Uber Shares What Happens When 1.500 AI Agents Hit Production

Hearing how Uber scaled to 1.500 AI agents made me realize just how quickly things can spiral when those agents start acting faster than humans can keep up.

At the MCP Dev Summit North America earlier this month, I was listening to Meghana Somasundara, (Agentic AI Lead, Uber), and Rush Tehrani (Senior Engineering Manager leading the Agentic AI Platform, Uber) talk about what they’re building.

By their account, more than 90% of Uber’s 5.000+ engineers already use AI monthly for agentic workflows. They also have over 1.500 monthly active agents internally, running more than 60.000 executions per week.

What stood out to me was Meghana’s framing of the real risk: not deliberate misuse, but an agent causing serious damage by accident, faster than any human could react:

It takes us humans a lot more effort to break things. But with agents, it’s a lot faster, a lot quicker, and the blast radius is a lot higher.

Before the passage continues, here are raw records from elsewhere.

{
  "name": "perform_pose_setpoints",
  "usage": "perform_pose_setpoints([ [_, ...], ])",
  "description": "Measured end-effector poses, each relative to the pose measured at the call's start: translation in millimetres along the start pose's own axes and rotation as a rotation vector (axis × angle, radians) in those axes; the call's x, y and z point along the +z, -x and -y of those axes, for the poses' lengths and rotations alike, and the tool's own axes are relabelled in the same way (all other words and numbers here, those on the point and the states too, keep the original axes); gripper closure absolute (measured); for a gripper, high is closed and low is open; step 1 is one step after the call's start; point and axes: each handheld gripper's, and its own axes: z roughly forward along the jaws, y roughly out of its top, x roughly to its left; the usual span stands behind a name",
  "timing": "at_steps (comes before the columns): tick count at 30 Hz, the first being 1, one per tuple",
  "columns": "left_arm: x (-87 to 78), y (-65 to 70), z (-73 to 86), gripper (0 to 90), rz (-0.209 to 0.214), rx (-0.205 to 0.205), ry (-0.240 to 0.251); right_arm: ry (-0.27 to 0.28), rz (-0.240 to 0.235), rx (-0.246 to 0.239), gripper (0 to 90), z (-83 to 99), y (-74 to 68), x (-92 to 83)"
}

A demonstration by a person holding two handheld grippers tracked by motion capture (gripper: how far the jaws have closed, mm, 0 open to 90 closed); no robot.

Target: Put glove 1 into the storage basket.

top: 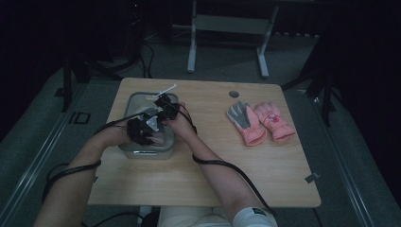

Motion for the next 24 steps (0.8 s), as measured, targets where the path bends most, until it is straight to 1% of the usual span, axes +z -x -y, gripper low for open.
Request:
perform_pose_setpoints([
  [2,4.0,0.1,-0.4,71.3,0.008,0.009,-0.017,-0.009,0.033,-0.016,65.7,-1.4,-1.1,1.1],
  [3,4.0,0.1,-0.4,71.1,0.008,0.009,-0.017,-0.009,0.033,-0.016,65.7,-1.4,-1.1,1.1],
  [4,4.4,-0.8,-1.1,71.0,0.003,0.006,-0.014,-0.001,0.052,-0.030,62.7,-2.0,-1.0,1.0],
  [5,3.6,-2.0,-1.2,70.8,0.006,0.002,-0.008,0.006,0.049,-0.020,61.4,-2.5,0.5,-0.1],
  [6,3.6,-2.0,-1.2,70.8,0.006,0.002,-0.008,0.006,0.049,-0.020,61.4,-2.5,0.5,-0.1],
  [7,4.2,-3.0,-1.6,70.5,0.014,-0.004,-0.009,0.019,0.053,-0.013,57.7,-2.8,3.3,-3.1],
  [9,4.8,-2.6,-2.1,69.4,0.012,-0.001,-0.009,0.024,0.053,-0.016,55.2,-2.7,4.6,-6.2],
  [11,3.4,-2.7,-0.9,66.5,0.008,-0.019,0.002,0.031,0.053,-0.018,53.5,-2.7,5.3,-11.6],
  [12,3.4,-2.7,-0.9,63.0,0.008,-0.019,0.002,0.039,0.046,-0.012,52.5,-2.8,6.2,-15.3],
  [13,1.3,-3.3,0.4,58.5,-0.008,-0.043,0.008,0.049,0.043,-0.009,52.0,-2.5,7.1,-19.6],
  [14,1.3,-3.3,0.4,52.3,-0.008,-0.043,0.008,0.049,0.043,-0.009,52.0,-2.5,7.1,-19.6],
  [15,-3.3,-5.9,2.9,48.1,-0.008,-0.104,0.030,0.074,0.028,0.000,51.3,-0.8,8.6,-28.9],
  [16,-6.2,-5.2,3.4,47.9,-0.015,-0.112,0.040,0.081,0.027,0.000,51.3,0.1,8.8,-31.9],
  [17,-9.9,-4.7,3.3,45.2,-0.031,-0.119,0.039,0.084,0.029,-0.006,51.2,1.2,8.9,-35.7],
  [19,-19.3,-5.6,3.7,37.2,-0.058,-0.163,0.060,0.092,0.032,-0.013,51.2,3.5,10.1,-43.5],
  [21,-30.4,-6.5,4.3,34.2,-0.087,-0.202,0.090,0.109,0.037,-0.019,51.8,5.6,11.9,-53.7],
  [22,-35.8,-7.0,3.9,33.4,-0.092,-0.220,0.106,0.120,0.034,-0.018,52.1,6.6,12.7,-59.3],
  [23,-40.7,-6.5,2.9,30.6,-0.091,-0.231,0.130,0.132,0.033,-0.020,52.4,7.8,13.9,-65.3],
  [24,-44.5,-6.5,1.3,26.0,-0.066,-0.250,0.153,0.145,0.030,-0.015,53.0,8.9,14.8,-70.9],
])
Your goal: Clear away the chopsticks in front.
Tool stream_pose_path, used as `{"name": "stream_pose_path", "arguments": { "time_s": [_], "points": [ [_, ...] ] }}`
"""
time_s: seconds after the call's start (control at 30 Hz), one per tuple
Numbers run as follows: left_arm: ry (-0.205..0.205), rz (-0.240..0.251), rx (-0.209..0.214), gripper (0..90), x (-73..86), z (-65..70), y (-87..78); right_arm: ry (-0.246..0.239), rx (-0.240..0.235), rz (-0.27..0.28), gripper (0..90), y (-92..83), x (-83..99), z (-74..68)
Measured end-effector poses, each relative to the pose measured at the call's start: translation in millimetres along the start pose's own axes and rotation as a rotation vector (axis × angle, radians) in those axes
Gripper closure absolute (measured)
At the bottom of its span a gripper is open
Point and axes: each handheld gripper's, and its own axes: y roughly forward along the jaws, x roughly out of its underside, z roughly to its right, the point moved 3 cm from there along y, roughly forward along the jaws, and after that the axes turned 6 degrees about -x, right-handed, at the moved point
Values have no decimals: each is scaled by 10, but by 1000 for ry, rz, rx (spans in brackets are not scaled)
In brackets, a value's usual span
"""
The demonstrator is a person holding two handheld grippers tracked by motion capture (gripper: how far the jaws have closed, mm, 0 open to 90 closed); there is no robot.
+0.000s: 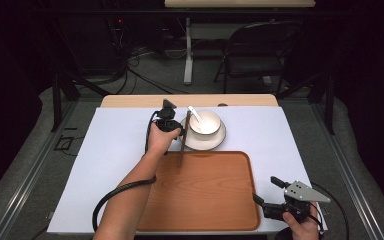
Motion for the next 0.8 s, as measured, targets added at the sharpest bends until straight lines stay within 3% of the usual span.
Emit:
{"name": "stream_pose_path", "arguments": {
  "time_s": [0.33,0.8],
  "points": [
    [-45,-34,-11,828,-12,-18,34,-1,0,0,148,-2,1,0],
    [-138,-73,8,845,-43,-47,50,-2,1,1,148,-7,2,0]
  ]
}}
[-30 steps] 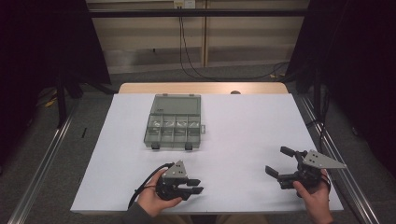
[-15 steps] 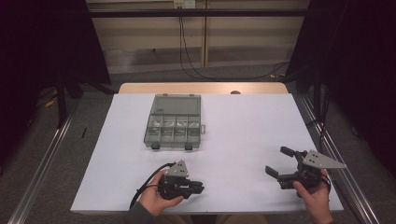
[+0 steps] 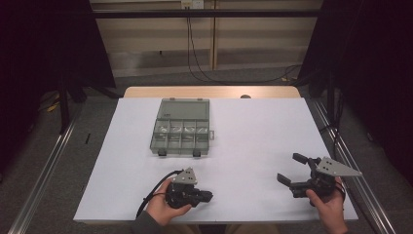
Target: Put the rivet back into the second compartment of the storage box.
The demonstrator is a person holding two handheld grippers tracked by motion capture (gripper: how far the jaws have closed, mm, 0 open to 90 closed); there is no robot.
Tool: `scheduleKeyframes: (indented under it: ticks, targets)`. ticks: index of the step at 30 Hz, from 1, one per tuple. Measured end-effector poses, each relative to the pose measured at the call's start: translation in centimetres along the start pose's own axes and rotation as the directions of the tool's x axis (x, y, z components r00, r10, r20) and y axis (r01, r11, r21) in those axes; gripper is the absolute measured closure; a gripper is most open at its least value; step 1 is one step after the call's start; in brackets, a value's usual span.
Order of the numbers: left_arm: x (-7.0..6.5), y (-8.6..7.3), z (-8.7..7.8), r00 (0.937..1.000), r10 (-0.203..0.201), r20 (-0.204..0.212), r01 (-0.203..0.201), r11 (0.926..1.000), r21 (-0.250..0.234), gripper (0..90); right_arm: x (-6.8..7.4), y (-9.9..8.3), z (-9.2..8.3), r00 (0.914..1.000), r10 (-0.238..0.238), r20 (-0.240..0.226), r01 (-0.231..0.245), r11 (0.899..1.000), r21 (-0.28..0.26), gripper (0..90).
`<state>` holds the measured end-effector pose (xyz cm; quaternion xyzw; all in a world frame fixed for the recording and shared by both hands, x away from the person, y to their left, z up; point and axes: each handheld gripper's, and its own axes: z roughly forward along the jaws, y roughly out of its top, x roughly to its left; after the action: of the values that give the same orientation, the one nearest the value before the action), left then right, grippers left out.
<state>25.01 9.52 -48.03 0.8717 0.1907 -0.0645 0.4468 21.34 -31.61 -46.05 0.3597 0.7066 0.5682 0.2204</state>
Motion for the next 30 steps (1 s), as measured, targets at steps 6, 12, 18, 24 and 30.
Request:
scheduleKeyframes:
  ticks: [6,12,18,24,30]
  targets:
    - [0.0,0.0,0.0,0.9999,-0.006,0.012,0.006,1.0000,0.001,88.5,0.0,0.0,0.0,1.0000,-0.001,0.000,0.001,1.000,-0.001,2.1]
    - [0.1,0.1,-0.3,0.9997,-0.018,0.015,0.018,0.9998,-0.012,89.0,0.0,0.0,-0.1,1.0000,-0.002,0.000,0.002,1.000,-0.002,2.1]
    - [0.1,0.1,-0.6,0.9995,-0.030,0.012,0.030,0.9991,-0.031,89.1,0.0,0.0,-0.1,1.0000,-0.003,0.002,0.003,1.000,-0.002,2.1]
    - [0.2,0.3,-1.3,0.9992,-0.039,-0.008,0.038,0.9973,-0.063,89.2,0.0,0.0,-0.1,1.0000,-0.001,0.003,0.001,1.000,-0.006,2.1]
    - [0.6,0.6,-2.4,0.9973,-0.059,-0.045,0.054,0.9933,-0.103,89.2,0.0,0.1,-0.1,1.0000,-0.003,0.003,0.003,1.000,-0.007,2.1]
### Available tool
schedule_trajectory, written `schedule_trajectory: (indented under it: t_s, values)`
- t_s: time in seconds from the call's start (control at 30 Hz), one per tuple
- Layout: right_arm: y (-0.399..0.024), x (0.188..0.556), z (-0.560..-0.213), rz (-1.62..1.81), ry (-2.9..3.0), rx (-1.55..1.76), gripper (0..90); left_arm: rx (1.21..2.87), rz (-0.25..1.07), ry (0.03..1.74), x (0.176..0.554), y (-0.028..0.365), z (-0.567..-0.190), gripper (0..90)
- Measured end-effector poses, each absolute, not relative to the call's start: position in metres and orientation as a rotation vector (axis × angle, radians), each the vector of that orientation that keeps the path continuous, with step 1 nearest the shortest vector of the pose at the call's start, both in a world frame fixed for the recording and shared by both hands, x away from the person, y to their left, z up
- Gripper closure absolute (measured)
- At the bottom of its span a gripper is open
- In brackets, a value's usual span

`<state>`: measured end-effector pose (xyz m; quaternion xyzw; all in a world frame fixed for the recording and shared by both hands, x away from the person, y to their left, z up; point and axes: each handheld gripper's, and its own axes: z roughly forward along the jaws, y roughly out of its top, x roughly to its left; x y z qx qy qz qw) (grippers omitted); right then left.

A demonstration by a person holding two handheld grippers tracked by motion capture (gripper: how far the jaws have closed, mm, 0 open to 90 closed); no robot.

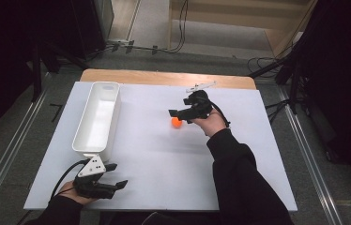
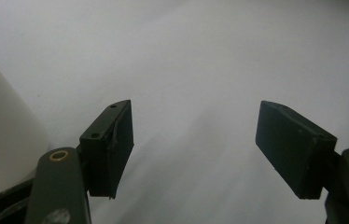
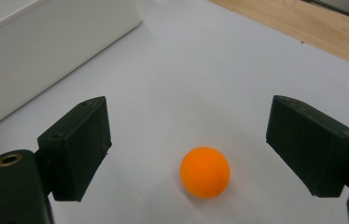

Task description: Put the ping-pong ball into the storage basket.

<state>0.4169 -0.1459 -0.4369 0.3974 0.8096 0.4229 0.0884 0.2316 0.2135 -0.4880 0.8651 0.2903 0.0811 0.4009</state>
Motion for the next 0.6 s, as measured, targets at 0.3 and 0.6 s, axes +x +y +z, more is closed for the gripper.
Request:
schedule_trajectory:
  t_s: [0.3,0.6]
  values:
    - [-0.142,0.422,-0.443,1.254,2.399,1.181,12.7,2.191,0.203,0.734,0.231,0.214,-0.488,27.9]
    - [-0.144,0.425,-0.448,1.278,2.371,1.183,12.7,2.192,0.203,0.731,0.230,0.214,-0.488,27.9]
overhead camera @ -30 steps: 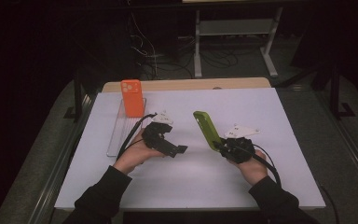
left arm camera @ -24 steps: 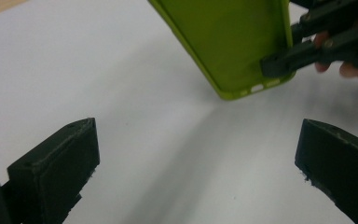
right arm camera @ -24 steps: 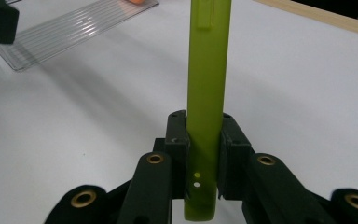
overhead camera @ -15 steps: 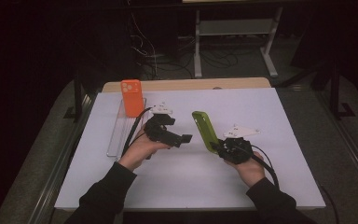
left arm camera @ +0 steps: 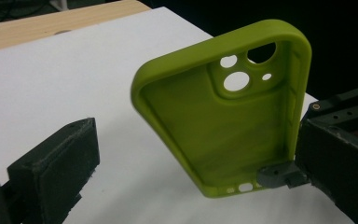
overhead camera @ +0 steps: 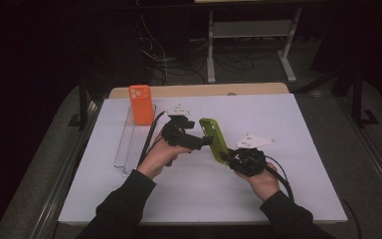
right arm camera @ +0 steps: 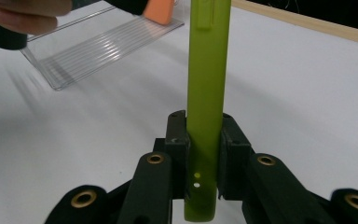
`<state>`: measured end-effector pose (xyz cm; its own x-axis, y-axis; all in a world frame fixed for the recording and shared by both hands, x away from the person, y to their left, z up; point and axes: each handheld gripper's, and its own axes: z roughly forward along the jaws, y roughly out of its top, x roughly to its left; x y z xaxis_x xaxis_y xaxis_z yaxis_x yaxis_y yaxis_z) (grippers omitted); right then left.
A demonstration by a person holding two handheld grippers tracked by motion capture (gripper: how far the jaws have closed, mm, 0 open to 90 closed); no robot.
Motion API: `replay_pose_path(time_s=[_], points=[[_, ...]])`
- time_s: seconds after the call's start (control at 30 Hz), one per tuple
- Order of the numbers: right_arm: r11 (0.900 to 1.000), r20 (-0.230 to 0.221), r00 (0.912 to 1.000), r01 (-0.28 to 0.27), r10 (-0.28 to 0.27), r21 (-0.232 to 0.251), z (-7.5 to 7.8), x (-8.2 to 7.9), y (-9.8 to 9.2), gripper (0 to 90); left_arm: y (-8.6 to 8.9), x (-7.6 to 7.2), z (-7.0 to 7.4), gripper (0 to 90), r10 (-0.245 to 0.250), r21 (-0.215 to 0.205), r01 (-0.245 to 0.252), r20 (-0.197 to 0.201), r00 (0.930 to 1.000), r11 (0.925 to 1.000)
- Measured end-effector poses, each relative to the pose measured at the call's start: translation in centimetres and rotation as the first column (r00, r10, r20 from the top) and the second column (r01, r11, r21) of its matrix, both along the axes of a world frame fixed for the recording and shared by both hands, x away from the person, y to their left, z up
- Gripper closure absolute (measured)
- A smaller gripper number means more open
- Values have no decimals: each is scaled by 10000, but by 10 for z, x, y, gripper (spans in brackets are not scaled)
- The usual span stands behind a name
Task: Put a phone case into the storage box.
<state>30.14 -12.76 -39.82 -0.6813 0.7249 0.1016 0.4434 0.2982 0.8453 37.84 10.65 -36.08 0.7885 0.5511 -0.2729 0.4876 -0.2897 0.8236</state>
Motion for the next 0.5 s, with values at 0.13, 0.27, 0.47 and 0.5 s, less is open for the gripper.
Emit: replay_pose_path(time_s=[0.13,0.27,0.47,0.5], points=[[10000,140,9999,-36,34,88,1,0,0,756,-5,2,-2,0,-71,-262,68,-117,9999,9996],[9998,203,9998,13,-17,198,1,0,-2,756,-11,3,-3,0,-58,-333,53,-139,9999,9994],[9998,143,9999,92,-95,199,1,3,-5,756,-18,2,-3,0,-338,-527,331,-125,9993,9981],[9997,125,9999,84,-87,214,0,3,-4,756,-20,3,-3,0,-291,-578,282,-145,9995,9979]])
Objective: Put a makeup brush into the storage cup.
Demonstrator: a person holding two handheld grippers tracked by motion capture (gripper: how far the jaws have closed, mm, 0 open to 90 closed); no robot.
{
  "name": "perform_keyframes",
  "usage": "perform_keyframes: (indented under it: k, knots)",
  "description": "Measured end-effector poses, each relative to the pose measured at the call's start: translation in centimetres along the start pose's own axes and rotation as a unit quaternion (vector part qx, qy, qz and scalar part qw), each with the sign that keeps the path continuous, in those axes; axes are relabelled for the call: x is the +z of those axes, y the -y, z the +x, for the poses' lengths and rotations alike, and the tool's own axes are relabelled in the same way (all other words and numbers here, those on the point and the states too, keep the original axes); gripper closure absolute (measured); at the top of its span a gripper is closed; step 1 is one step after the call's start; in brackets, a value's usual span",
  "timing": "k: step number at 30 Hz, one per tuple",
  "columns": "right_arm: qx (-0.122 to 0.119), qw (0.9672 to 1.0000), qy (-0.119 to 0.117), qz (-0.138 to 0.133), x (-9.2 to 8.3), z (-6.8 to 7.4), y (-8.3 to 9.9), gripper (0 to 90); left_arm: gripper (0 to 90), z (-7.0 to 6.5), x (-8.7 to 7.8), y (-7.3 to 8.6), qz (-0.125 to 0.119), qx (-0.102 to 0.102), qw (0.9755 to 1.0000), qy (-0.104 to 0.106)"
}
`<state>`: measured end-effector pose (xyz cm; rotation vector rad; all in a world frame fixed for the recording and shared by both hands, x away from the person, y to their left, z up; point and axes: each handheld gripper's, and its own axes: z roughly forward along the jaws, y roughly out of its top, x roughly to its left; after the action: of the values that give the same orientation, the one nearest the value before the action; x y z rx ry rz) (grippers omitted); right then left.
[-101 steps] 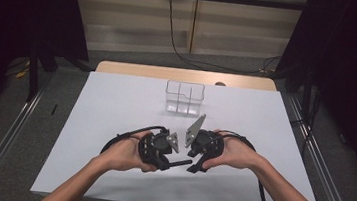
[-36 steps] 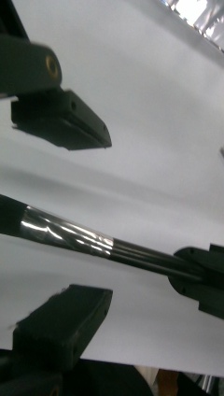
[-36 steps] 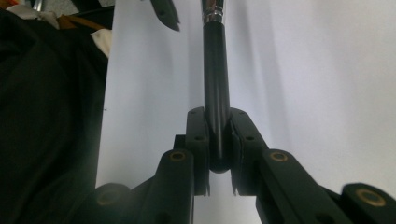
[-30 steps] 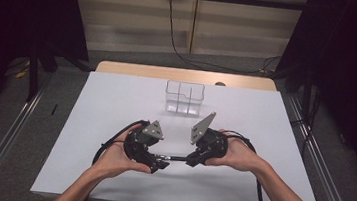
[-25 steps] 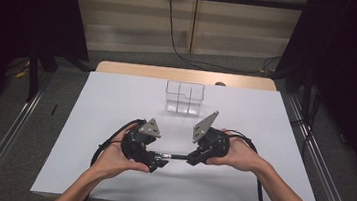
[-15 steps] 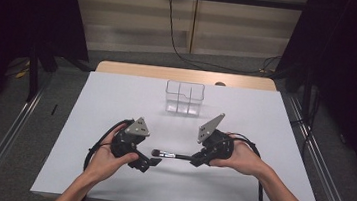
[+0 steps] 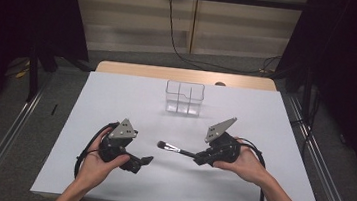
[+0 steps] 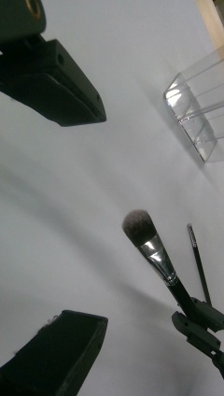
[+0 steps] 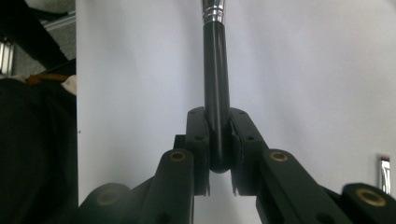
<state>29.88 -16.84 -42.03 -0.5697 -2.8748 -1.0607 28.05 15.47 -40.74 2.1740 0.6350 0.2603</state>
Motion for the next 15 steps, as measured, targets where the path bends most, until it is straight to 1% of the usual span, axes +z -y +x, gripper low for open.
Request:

What problems did Uber face when scaling AI?

Meghana and Rush’s talk focused on three problems that nearly made those numbers impossible to reach. The first was the lack of a shared way of building.

When agent adoption spreads organically across a large engineering organization, teams tend to build independently. At Uber Technologies, with over 10.000 internal services, that meant dozens of teams were building MCP servers and custom integrations on their own, without shared standards, central oversight, and any real way to reuse what others had already built.

The result was predictable: duplicated work, and a growing stack of systems that only the original team really understood, as Meghana Somasundara explains:

The simple truth was, if you can’t manage the development lifecycle, you just can’t trust it in production.

When agents start making decisions across systems, inconsistent implementations stop being a minor issue but they become harder to track, debug and even harder to trust.

Photo: Agentic AI Foundation (Flickr) – Meghana Somasundara (Agentic AI Lead, Uber) and Rush Tehrani (Senior Engineering Manager, Uber)

The second problem included security. Agents operating across a complex service landscape could unknowingly call endpoints they shouldn’t, expose sensitive data, or trigger operations nobody intended. Add third-party MCP servers into the mix (Uber uses many external systems) and the governance problem scales quickly.

They needed full visibility into call patterns: who was accessing what data, under what conditions, and what happened when things went wrong. Without that, running agents in production at scale becomes a trust problem.

Finding the right tool quickly became the third problem, Rush asked himself:

How does an agent or the engineer building it actually find the right one?

Not just any MCP server, but one that’s reliable, performs well, and doesn’t quietly degrade everything built on top of it.

When discovery is left unmanaged, agents default to whatever is most visible rather than what actually works best. At smaller scale, that’s an annoyance, but across thousands of services, it becomes a systemic quality problem.

How Uber addressed these challenges

Uber’s answer to all three problems was a centralized MCP gateway and registry.

Meghana describes it as a central control plane that turns Uber’s endpoints into MCP tools, with service owners deciding what gets exposed and how it’s defined.

Every change flows through pull requests, passes security scans before deployment, and is continuously monitored in production, while a central registry (acting as the single source of truth) removes duplication and enforces tighter scrutiny on third-party MCPs.

In their no-code Agent Builder, as Rush explained, engineers can pre-select specific tools from an MCP server so the model doesn’t have to decide which one to use, and they can also lock down parameters so the agent doesn’t have to infer them at runtime, ultimately reducing the number of decisions and things that can go wrong.

Getting the infrastructure right shows up in adoption: their coding agent Minions generates about 1.800 code changes weekly and is used by 95% of Uber engineers, but that’s the output, not the real lesson.

On the roadmap are evaluation metrics in the registry to help teams spot reliable servers before committing, and “skills”, reusable MCP patterns with built-in A/B testing that bake evaluation into how knowledge is shared.

Does any of this apply if you’re not Uber?

Uber operates at a scale most engineering teams never see (10.000+ services in play) but while the complexity is extreme, the underlying failure patterns Meghana and Rush describe aren’t unique to them.

Teams often end up building the same integrations in parallel, with governance only becoming a priority after something breaks, and discovery treated as an afterthought. These problems appear well before reaching 1.500 agents – once multiple teams start using the same MCP infrastructure without a shared layer.

The Uber model won’t translate directly to smaller organisations. But if you’re already running MCP servers across more than two teams and nobody owns discoverability or access control yet, that gap could surface soon.